|The first of three special reports on the Evil of International Gnomery|
The Evil which is International Gnomery!
Speech by Chairman Tenji to the National Satirist Party of England
Friends, I have been asked to speak to you tonight on a subject which many of you will know to be of the very highest importance to the very survival of the nation we love so well
Before I begin I would like to say a few words about our nation; the English nation. A nation which has been bred on the green and rolling pastures of this sceptic isle, under the winding hedges, inside the bus shelters and behind the bike sheds of the fairest corner of this world over which God has given us everlasting dominion. We are a nation who have shown ourselves to be destined to lead lesser races. We espouse the virtues of sportsmanship and fair play, tolerance and forgiveness, live and let live. Yet we are also a nation who will, when we think we can get away with it, stab our very best friends in the back and put our own grandmothers on the game to make a few quid.
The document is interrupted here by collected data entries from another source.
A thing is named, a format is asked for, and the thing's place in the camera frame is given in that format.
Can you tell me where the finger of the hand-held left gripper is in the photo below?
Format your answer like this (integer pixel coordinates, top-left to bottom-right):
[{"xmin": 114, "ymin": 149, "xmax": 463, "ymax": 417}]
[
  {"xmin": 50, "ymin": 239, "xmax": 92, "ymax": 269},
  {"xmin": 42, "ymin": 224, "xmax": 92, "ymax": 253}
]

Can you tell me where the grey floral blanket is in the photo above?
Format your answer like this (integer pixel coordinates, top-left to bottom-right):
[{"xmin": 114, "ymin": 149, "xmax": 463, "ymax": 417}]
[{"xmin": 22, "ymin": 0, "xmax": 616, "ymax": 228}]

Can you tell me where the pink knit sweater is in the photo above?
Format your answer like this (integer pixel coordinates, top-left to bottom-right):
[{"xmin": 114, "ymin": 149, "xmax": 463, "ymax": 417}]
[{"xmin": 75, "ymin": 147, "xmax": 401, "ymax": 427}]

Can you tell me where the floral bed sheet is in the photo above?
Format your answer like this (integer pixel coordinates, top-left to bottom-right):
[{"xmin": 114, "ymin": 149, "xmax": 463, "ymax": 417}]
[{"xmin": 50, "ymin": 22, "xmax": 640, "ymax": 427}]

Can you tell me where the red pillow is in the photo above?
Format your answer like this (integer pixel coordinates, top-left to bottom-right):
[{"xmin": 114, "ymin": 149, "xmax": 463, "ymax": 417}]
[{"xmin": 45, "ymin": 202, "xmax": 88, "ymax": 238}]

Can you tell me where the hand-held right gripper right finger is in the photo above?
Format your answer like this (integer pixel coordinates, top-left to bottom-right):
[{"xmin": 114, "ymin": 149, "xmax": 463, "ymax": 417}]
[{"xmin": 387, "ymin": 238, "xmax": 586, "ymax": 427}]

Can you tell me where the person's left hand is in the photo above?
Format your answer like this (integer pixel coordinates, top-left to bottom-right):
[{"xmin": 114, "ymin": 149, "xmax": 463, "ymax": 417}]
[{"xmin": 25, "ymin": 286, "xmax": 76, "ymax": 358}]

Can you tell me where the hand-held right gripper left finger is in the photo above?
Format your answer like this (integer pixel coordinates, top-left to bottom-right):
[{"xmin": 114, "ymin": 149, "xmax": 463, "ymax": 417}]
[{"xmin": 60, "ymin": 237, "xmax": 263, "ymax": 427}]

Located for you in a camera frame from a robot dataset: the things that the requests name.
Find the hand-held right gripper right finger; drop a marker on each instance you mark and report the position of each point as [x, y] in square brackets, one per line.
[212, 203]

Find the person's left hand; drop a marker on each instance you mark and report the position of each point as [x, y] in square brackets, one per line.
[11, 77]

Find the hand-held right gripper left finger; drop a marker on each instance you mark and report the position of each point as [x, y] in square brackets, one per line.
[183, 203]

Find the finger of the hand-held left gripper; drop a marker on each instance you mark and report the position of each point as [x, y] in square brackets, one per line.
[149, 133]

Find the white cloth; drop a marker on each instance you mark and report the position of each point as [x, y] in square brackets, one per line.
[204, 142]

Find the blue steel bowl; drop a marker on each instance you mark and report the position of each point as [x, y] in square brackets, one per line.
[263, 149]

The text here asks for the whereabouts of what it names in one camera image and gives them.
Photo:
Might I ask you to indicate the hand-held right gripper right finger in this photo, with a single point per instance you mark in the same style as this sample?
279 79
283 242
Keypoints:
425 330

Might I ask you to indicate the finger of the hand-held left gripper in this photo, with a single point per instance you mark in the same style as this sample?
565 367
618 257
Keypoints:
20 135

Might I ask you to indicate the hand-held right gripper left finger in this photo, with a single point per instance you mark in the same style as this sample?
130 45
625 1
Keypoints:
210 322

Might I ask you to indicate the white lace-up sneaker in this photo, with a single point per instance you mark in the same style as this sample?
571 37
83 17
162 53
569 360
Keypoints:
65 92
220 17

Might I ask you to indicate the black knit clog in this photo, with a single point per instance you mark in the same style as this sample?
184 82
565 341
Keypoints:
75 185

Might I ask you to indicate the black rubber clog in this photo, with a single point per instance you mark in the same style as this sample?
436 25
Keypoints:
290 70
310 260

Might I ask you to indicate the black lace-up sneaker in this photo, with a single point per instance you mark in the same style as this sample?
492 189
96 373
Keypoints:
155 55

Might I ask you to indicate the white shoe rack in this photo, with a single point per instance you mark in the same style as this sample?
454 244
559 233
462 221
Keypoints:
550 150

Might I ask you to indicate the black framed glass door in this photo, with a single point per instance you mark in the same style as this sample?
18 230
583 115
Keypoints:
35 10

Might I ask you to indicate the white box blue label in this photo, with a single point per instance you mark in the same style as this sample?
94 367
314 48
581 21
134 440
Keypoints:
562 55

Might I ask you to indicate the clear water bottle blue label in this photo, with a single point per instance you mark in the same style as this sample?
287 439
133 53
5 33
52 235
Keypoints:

I tell you, bothers and sisters, we have much to be proud of…
Our language is perhaps our greatest gift to the world. Taken up with alacrity by the gallant Scots, the guttural Welsh, the totally incomprehensible Irish and our charming American cousins across the water. It is a simple language—a child can speak it—my surly, teenage daughters excepted, yet it is also the language of Shakespeare, Milton, Wordsworth and Archer. Is it any wonder then, that when we had civilised the peoples of the world and deemed them ready to stand beside us in the family of nations, that it was English that they chose to replace their strange heathen babbling? As leader of this party I have travelled widely both in Cambridgeshire, and sometimes even further afield. And in all my travels I have never met a foreigner who did not understand English, either immediately or, in some cases, after it had been shouted at him and punctuated by few kicks up the bottom.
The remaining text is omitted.